Mundo Oculto

El diamante Hope

El diamante es legendario por todas las desgracias que supuestamente ha causado a todos sus dueños, desde que fue robado del templo de la diosa india Sita

La historia inicia en el siglo XVII, con un comerciante francés que lo adquirió, y así llegó a poder de Luis XIV, quien fue el único que escapó a la que se denomina la “siniestra carga” de este diamante.

La primera víctima
En 1669, Tavernier mostró el diamante azul a Luis XIV, quien lo compró en 220 mil libras y otorgó al vendedor el título de nobleza que vino a sumarse al de barón, recién concedido por un cliente satisfecho: el Elector de Brandemburgo. La maldición no tardó en cumplirse en Tavernier.

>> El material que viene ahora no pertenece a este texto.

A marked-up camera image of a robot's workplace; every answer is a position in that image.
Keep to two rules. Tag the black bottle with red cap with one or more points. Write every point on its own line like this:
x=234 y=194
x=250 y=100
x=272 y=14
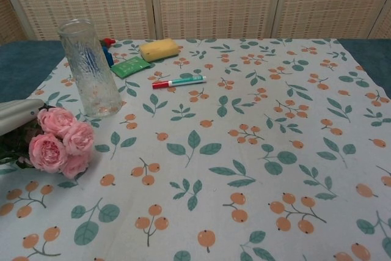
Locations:
x=107 y=41

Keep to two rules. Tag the pink rose bouquet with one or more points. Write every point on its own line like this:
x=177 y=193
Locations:
x=49 y=151

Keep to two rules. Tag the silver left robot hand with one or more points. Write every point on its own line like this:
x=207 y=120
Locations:
x=15 y=114

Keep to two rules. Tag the green sachet packet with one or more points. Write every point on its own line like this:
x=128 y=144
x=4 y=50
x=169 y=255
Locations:
x=129 y=66

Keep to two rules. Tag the clear textured glass vase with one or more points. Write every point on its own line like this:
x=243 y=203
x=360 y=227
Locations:
x=91 y=68

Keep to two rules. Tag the red and teal marker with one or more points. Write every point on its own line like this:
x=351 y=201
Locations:
x=180 y=82

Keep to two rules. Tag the blue plastic toy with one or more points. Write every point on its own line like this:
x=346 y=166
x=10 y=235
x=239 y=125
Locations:
x=107 y=56

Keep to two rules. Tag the yellow sponge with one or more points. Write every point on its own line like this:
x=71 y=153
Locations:
x=159 y=49

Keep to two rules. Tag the fruit and leaf print tablecloth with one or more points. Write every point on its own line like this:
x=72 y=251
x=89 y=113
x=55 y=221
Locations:
x=214 y=151

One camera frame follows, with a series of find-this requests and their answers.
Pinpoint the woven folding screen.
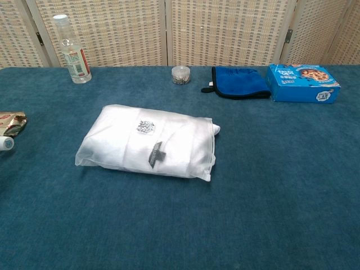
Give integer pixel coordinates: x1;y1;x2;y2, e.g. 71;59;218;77
0;0;360;68

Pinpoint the blue cloth with black trim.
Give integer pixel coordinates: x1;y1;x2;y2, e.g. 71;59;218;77
201;66;272;100

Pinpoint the clear red-label water bottle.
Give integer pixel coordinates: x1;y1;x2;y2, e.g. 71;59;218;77
53;14;93;84

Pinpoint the small clear round jar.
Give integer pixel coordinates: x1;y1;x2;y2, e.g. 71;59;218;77
171;66;191;85

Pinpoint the blue table cover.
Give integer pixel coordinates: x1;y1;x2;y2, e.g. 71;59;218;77
0;65;360;270

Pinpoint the frosted plastic zip bag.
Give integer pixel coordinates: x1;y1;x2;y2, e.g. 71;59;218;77
75;104;221;182

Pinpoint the white garment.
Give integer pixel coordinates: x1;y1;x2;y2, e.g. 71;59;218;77
84;108;221;178

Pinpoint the gold snack wrapper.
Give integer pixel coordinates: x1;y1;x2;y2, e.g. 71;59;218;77
0;111;28;138

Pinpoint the blue cookie box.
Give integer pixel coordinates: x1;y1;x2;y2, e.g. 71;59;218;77
265;64;342;104

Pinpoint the orange drink bottle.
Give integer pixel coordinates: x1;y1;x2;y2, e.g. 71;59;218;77
0;136;15;152

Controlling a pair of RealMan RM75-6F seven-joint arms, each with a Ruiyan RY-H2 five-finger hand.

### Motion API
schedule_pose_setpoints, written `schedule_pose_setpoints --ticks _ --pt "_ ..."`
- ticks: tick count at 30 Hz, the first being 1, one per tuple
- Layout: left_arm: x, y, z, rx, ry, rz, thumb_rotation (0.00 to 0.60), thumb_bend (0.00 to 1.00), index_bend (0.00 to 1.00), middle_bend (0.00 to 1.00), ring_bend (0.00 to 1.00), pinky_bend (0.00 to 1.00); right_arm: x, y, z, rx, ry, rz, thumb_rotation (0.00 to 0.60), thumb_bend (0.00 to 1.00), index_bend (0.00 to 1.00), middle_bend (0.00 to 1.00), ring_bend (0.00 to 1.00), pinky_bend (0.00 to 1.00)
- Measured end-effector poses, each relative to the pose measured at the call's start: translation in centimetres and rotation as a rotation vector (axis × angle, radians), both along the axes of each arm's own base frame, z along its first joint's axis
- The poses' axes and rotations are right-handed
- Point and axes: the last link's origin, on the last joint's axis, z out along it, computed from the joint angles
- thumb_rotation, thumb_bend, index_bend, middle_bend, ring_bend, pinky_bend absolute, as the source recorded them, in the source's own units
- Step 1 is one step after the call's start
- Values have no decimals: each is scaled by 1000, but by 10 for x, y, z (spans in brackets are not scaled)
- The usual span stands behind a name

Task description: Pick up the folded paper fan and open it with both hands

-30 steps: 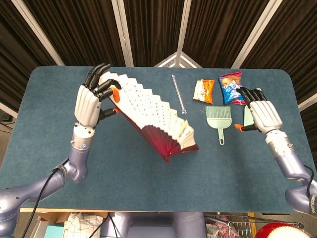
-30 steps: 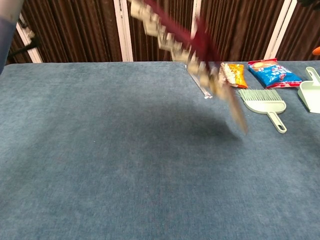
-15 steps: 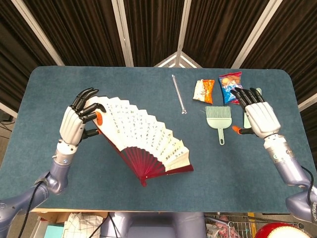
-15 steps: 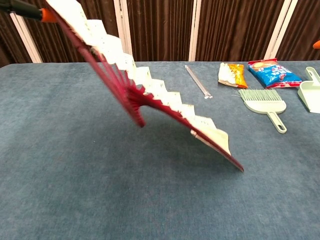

Se arruinó a causa de una extraña conjura en la que intervino un familiar. Tuvo que huir el joyero a Rusia, donde sería hallado muerto de frío, con su cuerpo devorado a medias por las ratas.
En cuanto a Luis XIV, guardó el diamante en un cofre. El 10 de septiembre de 1691, en ocasión de realizarse un inventario del tesoro real, apareció el diamante. Supo de su existencia madame de Montespan, la amante de turno del rey, y quiso que el soberano se lo obsequiara. Poco después caía en desgracia y murió olvidada en 1707.
El 7 de febrero de 1715, en ocasión de recibir al embajador del sha de persia, el rey de Francia le mostró el diamante, para que viera que el objeto no podía hacerle ningún mal. Luis XIV murió aquel mismo año, inesperadamente. Comenzó entonces a correr la noticia entre el pueblo de que el diamante azul causaba desgracias a su poseedor. Luis XV subió al trono y nada quiso saber de la piedra. Ordenó conservarla en un cofre. Después se dedicó a la diversión, y parece que no le fue mal. Pero no pudo decir lo mismo su hijo, quien se convertiría en rey de Francia a su debido tiempo.
María Antonieta, esposa de Luis XVI, cometió en 1774 la estupidez de apropiarse del diamante. Y en alguna ocasión se lo prestó a su amiga, la princesa de Lamballe. Quién sabe si fue parte por culpa del diamante, pero pronto, tanto Luis como María Antonieta y su amiga la princesa perdieron la cabeza bajo la guillotina de la revolución francesa.
En 1792, unos ladrones se apoderaron del diamante, pero se mataron más tarde entre ellos y sólo uno pudo guardar la piedra que conservó hasta 1820. Ese año, un desconocido mostró el diamante al tallador holandés Wilhelm Fals para cortar la joya en dos. La primera fue adquirida por Carlos Federico Guillermo, duque de Brunswick. Más le valiera no haberla comprado, porque dos meses después quedó en la calle. La segunda la conservó el holandés. El hijo Fals se enamoró del diamante y se lo robó para vendérselo a un francés llamado Beaulieu. Cuando el joven Fals se enteró de que su padre había muerto de dolor, se suicidó.
El señor Beaulieu, en cuanto supo de la tragedia, vendió la piedra a David Eliason, este también se asustó y pronto la vendió a Jorge IV, de Inglaterra. El soberano inglés cometió el error de incrustar el diamante en la que sería su corona. Perdió la razón en 1822 y murió ocho años después. Fue entonces cuando apareció un tal señor Hope.
Joya exorcizada
Sir Henry Hope, un adinerado coleccionista, fue muy práctico. Contrató a un grupo de rosacruces para exorcizar la joya, y cuando estuvo seguro de que no causaría más problemas a nadie decidió darle su nombre. Nada malo le sucedió a sir Henry, pero cuando en 1901 vendió el diamante a un norteamericano de nombre Colot, regresó el maleficio con nuevos bríos. Pronto la joya pasó al príncipe Kanitowski.
El príncipe llegó a París y obsequió el diamante a una vedette a quien días después mató a tiros. No le fue mejor al siguiente propietario, el griego Montarides, luego le tocó el turno a Abdul Hamid. La lista de muertes continuó con el nuevo propietario que desapareció en el océano, también con el director del Washington Post, y con la familia Mac Lean, de Estados Unidos, que fue la última en poseer el diamante luego de varias tragedias.
Conociendo toda esta trama, el experto en diamantes Harry Wiston lo adquirió y lo traspasó al Smithsonian Institute, de Washington, donde se expone en una urna de cristal.